Items from a dataset:
────────
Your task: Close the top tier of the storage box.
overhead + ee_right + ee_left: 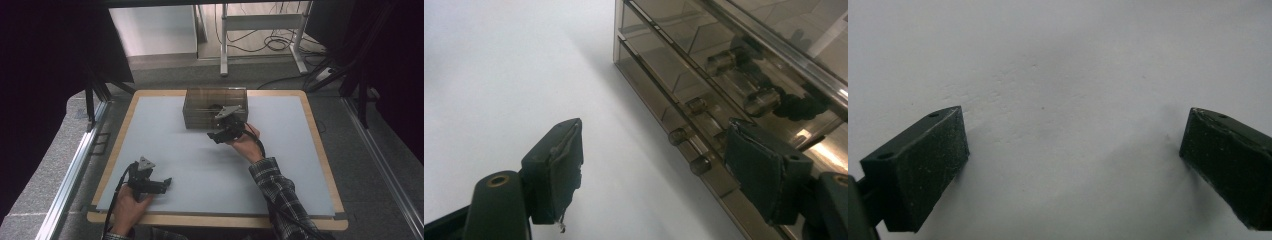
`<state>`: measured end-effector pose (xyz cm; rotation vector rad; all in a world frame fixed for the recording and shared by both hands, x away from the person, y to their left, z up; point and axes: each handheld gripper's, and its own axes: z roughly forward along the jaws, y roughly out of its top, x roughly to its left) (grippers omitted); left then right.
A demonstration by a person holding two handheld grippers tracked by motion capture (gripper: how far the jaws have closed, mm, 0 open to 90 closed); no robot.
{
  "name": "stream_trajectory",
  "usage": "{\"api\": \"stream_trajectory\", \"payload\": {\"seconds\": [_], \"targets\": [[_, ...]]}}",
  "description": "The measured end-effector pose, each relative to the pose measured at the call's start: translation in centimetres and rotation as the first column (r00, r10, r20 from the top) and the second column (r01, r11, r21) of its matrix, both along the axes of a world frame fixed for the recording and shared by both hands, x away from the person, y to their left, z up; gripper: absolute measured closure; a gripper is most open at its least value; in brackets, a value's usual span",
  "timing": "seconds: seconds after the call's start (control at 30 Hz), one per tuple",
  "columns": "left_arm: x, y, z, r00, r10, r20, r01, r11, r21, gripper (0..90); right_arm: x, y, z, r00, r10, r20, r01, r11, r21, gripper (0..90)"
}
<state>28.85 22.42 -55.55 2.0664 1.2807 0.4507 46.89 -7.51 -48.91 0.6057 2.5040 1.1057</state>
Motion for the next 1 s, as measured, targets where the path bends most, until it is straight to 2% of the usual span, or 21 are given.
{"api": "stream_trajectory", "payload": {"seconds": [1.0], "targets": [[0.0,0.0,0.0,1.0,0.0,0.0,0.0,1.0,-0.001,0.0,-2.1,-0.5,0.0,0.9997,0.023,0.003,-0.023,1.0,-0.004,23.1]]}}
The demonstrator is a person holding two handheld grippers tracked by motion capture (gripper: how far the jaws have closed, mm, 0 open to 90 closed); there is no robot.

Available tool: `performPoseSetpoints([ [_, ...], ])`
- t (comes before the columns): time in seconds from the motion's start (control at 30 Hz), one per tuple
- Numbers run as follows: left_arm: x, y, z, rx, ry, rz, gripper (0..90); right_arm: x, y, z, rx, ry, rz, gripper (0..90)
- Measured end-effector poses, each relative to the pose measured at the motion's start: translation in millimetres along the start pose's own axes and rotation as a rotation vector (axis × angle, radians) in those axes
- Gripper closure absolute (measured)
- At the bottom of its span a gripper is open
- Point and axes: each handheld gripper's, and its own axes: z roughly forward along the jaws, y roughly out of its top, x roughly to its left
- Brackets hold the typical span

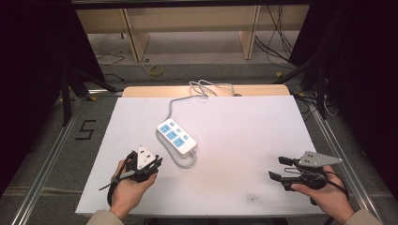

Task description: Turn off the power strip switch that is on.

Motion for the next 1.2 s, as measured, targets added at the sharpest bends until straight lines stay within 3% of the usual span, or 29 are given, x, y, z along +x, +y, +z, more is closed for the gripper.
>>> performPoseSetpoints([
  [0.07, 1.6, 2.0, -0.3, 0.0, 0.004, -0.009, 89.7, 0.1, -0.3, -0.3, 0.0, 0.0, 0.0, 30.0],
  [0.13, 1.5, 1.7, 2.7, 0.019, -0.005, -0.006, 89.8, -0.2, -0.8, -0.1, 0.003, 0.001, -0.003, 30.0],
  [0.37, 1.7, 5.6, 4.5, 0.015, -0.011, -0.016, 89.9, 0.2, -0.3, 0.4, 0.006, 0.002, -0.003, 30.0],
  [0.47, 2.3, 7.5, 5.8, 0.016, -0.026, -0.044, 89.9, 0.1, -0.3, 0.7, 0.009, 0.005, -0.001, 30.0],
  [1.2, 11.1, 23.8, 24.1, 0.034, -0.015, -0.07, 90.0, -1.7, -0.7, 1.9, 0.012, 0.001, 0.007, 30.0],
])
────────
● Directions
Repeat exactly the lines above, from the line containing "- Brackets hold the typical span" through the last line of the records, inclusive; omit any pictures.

● Output below
- Brackets hold the typical span


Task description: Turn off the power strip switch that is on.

Motion for the next 1.2 s, as measured, targets added at the sharpest bends until straight lines stay within 3% of the usual span, or 29 are given, x, y, z along +x, +y, +z, more is closed for the gripper.
>>> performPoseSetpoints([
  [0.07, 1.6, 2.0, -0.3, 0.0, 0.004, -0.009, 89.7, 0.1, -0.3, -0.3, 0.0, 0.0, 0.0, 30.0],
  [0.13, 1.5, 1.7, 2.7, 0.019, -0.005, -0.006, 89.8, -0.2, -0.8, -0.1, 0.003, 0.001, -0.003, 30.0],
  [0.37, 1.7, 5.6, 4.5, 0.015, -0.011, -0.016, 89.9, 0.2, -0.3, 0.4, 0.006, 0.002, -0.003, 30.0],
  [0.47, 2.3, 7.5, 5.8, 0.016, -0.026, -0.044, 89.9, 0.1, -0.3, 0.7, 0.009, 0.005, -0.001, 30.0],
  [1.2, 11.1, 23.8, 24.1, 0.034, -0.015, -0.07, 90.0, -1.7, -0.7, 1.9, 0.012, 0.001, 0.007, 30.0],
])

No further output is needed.